The Schleswig Regiment of Foot () is a Royal Danish Army infantry regiment. On 1 January 2001 the regiment was merged with the Queen's Life Regiment, into the Prince's Life Regiment. In 2018 it was announced that the regiment would be reestablished on 1 January 2019, as a light infantry battalion.

History
The Schleswig Regiment of Foot can trace its history back to 1778 when it was raised from personnel from existing Regiments. Until 1842 it was garrisoned in Schleswig, until 1854 in Fredericia, until 1923 in Copenhagen and thereafter in Haderslev. From 1960's to 1997 the regiment only had infantry battalions, in 1997 it was upgraded with one mechanised infantry battalion.

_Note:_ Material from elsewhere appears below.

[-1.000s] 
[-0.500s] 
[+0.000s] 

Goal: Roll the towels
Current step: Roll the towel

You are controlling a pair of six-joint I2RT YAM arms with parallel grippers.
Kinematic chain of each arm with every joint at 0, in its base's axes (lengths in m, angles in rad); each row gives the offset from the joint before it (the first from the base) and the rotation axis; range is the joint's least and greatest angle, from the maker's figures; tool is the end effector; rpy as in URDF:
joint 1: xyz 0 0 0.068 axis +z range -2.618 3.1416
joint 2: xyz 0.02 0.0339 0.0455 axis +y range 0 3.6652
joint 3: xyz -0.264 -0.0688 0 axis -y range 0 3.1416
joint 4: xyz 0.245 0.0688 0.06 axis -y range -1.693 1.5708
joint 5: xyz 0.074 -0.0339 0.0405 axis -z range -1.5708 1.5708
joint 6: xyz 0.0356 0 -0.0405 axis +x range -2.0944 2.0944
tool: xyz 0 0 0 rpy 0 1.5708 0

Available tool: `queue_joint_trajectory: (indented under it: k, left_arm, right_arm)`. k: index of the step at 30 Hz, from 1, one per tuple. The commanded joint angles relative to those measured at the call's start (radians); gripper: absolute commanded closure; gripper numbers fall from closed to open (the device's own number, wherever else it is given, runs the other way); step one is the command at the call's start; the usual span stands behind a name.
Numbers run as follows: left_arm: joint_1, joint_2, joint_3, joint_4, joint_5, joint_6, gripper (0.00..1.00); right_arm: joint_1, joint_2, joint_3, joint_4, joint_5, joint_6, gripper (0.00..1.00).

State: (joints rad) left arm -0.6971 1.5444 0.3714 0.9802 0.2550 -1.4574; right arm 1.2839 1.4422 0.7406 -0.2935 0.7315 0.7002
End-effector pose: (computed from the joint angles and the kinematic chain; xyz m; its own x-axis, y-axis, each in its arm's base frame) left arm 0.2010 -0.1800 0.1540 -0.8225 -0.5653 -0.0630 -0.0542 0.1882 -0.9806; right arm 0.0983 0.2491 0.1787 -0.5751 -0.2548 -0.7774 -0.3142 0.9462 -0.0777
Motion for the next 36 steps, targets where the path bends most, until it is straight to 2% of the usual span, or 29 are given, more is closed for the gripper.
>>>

The Regiment participated in the Napoleonic Wars (first as part of the Danish mobile auxiliary force, commanded by Prince Frederik of Hesse and under supreme command of Marechal L.N. Davout, and then as part of the Allied Forces against Napoleon under supreme command of Wellington), First Schleswig War (1848–1850) and Second Schleswig War (1864). The regimental flag has the battle honours Boden 1813 and Isted 1850. The fighting at Boden occurred near Oldesloe in Holstein in early December, less than a week before the 1813 Battle of Bornhöved. Since 26 March 1949 the flag carried the name Slesvigske Fodregiment.

On 1 November 1991 the Funen Life Regiment and the King's Jutlandic Regiment of Foot were merged into the regiment. In 2000 the regiment, with all battalions, was merged into the Prince's Life Regiment.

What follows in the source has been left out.